What to produce: Report only the number of lines in the following entries where the word "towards" occurs.

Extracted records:
[Start of Attachment]

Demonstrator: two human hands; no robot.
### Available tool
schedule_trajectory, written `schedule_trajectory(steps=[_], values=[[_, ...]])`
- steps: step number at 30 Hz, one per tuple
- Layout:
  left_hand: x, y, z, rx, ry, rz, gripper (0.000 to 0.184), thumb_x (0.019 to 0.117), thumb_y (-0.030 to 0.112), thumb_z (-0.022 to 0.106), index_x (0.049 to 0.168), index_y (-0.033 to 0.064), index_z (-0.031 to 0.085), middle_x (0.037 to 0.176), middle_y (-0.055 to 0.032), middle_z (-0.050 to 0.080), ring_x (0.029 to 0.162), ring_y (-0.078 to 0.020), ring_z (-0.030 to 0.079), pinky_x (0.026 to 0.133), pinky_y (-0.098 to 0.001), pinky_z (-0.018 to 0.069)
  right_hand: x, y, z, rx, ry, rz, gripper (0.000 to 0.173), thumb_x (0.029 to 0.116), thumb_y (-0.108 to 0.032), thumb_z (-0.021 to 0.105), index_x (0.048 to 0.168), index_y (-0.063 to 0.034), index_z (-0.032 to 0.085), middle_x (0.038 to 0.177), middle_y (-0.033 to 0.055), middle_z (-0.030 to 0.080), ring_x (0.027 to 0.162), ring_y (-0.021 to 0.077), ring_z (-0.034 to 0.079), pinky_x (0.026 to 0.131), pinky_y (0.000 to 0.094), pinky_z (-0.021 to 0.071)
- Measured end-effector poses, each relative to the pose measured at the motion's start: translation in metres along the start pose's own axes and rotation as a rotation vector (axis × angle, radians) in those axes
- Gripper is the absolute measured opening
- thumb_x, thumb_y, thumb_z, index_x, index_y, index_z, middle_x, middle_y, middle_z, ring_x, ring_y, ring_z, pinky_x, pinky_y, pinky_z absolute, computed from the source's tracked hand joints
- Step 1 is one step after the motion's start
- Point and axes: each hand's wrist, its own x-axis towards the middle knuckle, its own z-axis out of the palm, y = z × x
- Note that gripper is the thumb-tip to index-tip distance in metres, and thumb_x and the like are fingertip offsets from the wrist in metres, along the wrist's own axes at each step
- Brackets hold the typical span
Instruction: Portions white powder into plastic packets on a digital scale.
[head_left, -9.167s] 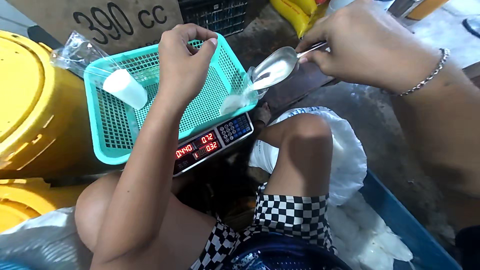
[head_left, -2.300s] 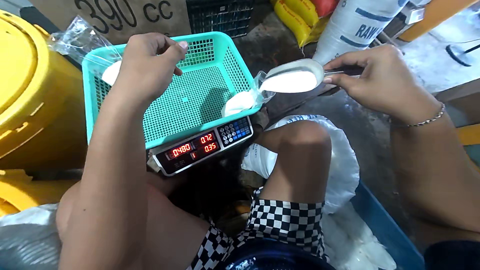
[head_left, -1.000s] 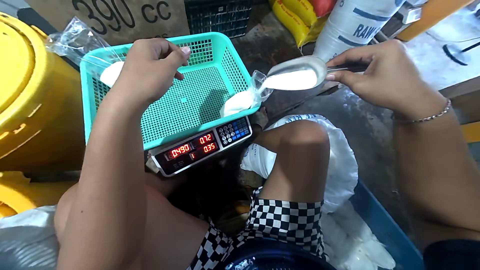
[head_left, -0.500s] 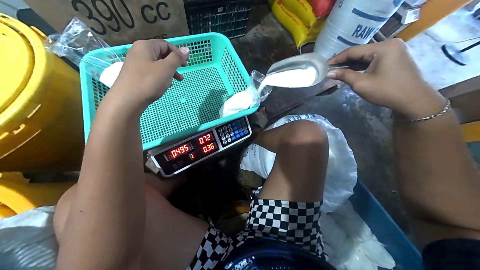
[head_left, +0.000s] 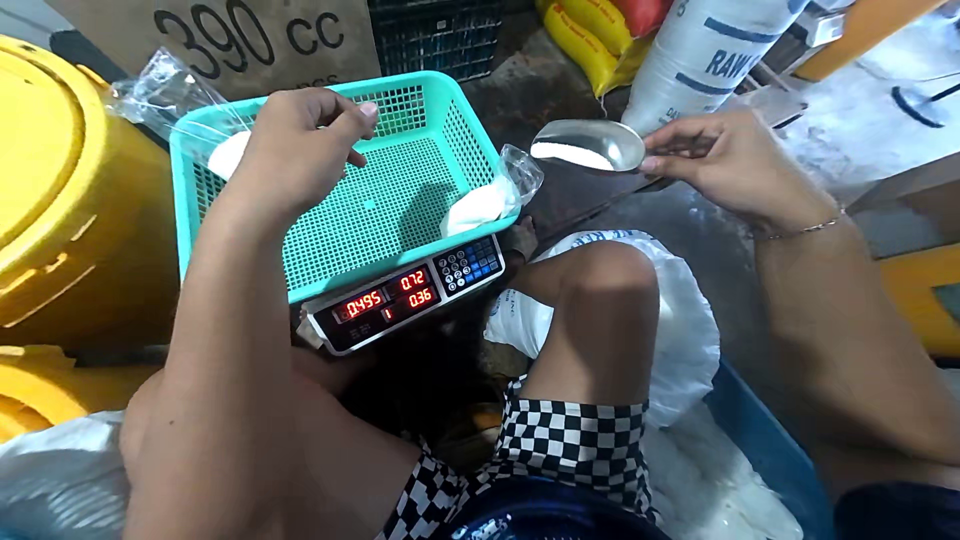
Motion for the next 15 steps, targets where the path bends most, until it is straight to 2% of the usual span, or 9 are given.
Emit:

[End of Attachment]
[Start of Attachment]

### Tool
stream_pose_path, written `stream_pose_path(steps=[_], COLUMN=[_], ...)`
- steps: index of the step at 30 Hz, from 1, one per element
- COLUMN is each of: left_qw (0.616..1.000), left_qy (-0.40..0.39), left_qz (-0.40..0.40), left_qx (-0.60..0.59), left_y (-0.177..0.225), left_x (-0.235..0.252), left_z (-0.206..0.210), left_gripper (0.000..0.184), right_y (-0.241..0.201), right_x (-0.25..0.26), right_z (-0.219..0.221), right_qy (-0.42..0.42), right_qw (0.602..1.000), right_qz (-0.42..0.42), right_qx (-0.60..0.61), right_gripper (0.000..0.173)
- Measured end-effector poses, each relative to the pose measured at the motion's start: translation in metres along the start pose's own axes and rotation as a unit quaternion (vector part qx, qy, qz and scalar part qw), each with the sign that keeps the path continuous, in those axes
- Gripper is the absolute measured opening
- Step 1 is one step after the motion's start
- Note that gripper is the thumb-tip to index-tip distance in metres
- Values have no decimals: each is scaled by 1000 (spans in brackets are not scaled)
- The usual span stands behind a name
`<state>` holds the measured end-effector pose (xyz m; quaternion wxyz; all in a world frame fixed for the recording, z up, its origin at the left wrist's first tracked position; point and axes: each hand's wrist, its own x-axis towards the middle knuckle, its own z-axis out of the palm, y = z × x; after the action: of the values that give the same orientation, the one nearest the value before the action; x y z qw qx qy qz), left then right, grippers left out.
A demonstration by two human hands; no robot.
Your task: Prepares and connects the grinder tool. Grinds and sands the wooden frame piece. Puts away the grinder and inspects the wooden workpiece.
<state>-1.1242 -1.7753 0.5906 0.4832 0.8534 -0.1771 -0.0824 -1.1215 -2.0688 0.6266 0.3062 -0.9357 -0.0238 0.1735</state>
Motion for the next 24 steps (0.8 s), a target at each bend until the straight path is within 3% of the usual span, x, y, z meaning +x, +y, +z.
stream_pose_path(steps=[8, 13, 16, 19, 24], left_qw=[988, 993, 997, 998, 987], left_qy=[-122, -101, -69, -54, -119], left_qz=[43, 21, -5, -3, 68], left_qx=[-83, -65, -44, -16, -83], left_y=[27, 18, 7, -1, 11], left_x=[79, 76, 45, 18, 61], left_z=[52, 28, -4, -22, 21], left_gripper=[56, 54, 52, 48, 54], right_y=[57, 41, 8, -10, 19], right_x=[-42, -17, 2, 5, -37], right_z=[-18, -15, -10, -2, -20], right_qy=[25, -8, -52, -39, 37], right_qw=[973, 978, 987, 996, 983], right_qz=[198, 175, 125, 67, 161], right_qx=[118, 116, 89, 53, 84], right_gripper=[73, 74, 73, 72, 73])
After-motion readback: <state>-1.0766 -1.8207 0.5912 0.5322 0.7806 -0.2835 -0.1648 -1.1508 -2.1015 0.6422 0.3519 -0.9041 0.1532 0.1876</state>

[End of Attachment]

Solved problem: 2